Il est ici très humble, sans hâte ni colère, nous vivons de ces montagnes que vous venez de traverser, et qui vous ont coloré les joues et usé les mollets.
Voyez ces plantations de maïs, ces rizières arides en cette saison, ces arbustes de thé, ils sont mon héritage, ils sont mon horizon.
Mes os ont soixante seize années, et chaque matin mes yeux s’entrouvrent sur ces couleurs.
Merci pour votre halte, et votre longue ascension, nous voyons en votre brave randonnée la saine curiosité que nous vous inspirons. Peut être est ce de l’émerveillement.
Et je dois dire que cette idée me rend confuse.
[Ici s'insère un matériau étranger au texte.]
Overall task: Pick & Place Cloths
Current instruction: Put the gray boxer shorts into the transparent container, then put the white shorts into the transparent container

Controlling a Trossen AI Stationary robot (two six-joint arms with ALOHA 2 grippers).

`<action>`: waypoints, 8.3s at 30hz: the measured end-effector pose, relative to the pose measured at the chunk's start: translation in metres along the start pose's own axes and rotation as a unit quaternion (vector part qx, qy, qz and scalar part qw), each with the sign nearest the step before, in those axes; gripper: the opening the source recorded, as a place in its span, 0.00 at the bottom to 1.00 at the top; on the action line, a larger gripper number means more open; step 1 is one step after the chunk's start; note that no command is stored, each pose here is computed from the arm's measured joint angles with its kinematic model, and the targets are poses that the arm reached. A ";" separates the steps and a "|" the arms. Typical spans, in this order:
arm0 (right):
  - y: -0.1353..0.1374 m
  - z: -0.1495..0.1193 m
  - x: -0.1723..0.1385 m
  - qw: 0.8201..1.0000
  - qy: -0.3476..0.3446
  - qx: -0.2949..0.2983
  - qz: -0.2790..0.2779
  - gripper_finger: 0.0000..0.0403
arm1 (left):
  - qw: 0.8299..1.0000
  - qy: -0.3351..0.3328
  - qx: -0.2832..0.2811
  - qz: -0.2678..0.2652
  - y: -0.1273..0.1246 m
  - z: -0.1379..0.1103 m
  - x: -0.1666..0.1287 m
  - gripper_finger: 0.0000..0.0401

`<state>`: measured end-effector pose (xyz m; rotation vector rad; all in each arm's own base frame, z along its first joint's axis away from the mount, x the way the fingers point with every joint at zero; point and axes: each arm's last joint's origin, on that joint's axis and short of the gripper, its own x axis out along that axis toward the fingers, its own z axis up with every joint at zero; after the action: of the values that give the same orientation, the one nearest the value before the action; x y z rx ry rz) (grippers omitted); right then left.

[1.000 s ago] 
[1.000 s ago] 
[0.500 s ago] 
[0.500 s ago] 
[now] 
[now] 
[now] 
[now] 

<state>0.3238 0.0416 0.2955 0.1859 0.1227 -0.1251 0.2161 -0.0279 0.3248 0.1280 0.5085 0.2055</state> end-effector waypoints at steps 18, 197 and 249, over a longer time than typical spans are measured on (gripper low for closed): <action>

Mon village ne compte que quinze huttes de bois sur pilotis, un simple filet d’eau cours le long d’un muret pour notre toilette, les braises de notre feu ne réchauffent que du riz ou des haricots, et vous avez lutté contre notre soleil toutes ces heures durant, pour partager avec nous ces modestes habitudes.
Soyez les bienvenus, vous qui n’avez pas même quémandé, que mon toit soit le vôtre.
Je n’ai qu’une natte de bambou à vous offrir pour votre nuit, et quelques tasses de thé vert, mais j’ai le sentiment que cela peut suffire à votre confort.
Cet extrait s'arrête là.